AuthorCharlebois, Stephen
PositionCOMPENSATION MATTERS

The oil environment over the past 18 months has raised a stiff challenge to energy-company compensation committees. In 2015, typical industry pay plans that were neatly crafted to reward executives for increased production and exploration paid off when executives delivered on their promises. But the payoff was often misaligned with share price performance, which fell dramatically across the industry.

This situation raises the question as to how compensation committees should respond when commodity-price-driven bottom-line performance doesn't deliver to investors in the same degree as it does to executives.

In the Short-Term ... With the future of oil prices still unknown and potential that the market reverses course, resist drastic changes to incentive plan design. Instead, look to adjust weightings in the annual incentive plan to match the company's current strategy. For example, if the company is limiting new exploration and focusing on maximizing current opportunities, lower the weighting on reserve additions and encourage more efficient capital spending. If commodity prices stay low, you may also want to add goals tied to debt reduction, such as debt-to-capital ratio or interest expense per barrel.

At the same time, be wary of focusing on efficiency metrics, like the cost of reserve additions per barrel. Moving the strategic focus of the company towards lean production and cost-effective reserve additions is an appropriate response in a low price environment, but efficiency metrics are subject to awkward distortions when measured on a one-year basis. Measuring reserve additions against capital spent in a given year ignores the issue that reserves are often a result of several years of capital investment--reserves added this year are likely the result of capital invested in prior years.
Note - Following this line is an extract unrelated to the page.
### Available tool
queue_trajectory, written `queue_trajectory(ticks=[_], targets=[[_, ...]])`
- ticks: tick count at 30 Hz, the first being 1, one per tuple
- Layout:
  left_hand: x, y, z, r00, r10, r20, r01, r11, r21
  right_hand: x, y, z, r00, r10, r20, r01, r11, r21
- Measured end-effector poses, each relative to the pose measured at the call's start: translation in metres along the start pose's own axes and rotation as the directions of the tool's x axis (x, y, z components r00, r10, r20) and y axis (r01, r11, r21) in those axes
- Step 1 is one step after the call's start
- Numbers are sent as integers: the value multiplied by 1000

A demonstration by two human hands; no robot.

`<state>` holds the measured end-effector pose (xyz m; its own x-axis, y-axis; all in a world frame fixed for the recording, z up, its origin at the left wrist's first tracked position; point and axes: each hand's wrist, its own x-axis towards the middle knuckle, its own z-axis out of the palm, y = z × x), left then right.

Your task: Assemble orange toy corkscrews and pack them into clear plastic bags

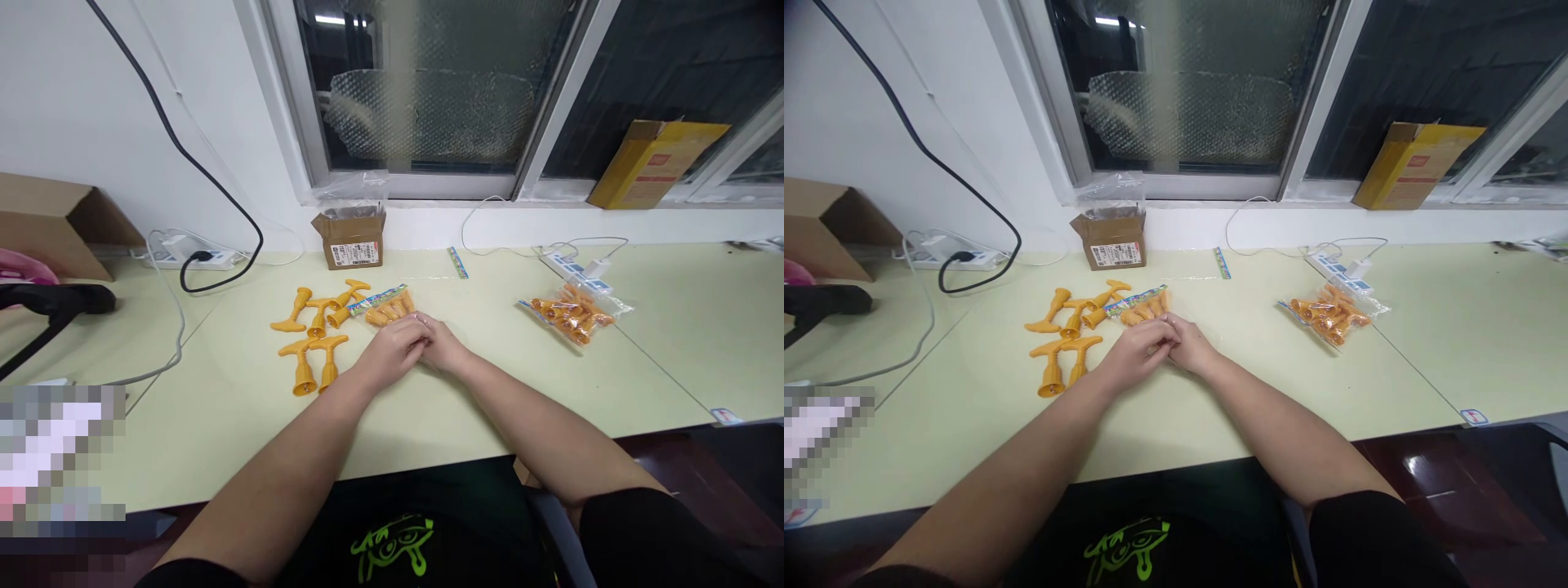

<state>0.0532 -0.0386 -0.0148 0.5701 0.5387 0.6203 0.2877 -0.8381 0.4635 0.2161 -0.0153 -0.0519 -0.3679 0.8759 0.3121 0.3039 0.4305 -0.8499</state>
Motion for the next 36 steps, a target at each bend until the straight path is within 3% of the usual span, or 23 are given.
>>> queue_trajectory(ticks=[4,7,9,11,13,15,17,20,25,28,32,36], targets=[[2,0,-10,999,-41,3,41,998,51,-4,-7,-9,992,103,74,-93,986,-137],[2,-8,-27,959,-229,-169,265,933,242,-5,-10,-18,966,252,62,-228,938,-260],[-1,-18,-39,865,-411,-287,497,780,381,-5,-11,-24,956,291,20,-268,903,-335],[-4,-28,-50,732,-605,-313,672,562,482,-5,-11,-30,954,299,-8,-280,886,-370],[-8,-36,-56,603,-751,-270,736,393,552,-4,-9,-35,953,303,-30,-290,876,-384],[-11,-42,-60,532,-815,-229,741,319,590,-4,-5,-39,951,301,-67,-302,868,-395],[-13,-46,-62,523,-823,-222,740,308,598,-3,0,-41,950,294,-100,-310,870,-383],[-15,-49,-62,543,-811,-216,737,337,586,-1,6,-43,952,294,-86,-306,896,-324],[-21,-55,-59,641,-740,-204,698,451,556,-1,14,-42,979,205,21,-191,942,-277],[-24,-57,-57,670,-713,-206,690,497,526,-1,17,-42,990,118,72,-96,962,-254],[-22,-56,-57,649,-730,-214,721,500,480,-1,11,-46,986,28,163,9,974,-226],[-15,-48,-63,615,-730,-298,777,498,385,-2,1,-58,978,89,186,-58,985,-164]])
We don't recommend removing efficiency metrics from the annual plan, of course. But rewards in the annual plan will pay out more fairly if you balance operational metrics, like capital spending, with shareholder-centric metrics, like return on capital employed. You can also monitor efficiency metrics outside the pay plan over several years and use the findings to inform the committee's year-end decisions.

In the Long-Term ... Fine-tuning of this kind, and the downward discretion as used by a large number of committees in 2015, may not be enough to adequately align pay with longer-term operating and share price performance.

In a "lower for longer" price...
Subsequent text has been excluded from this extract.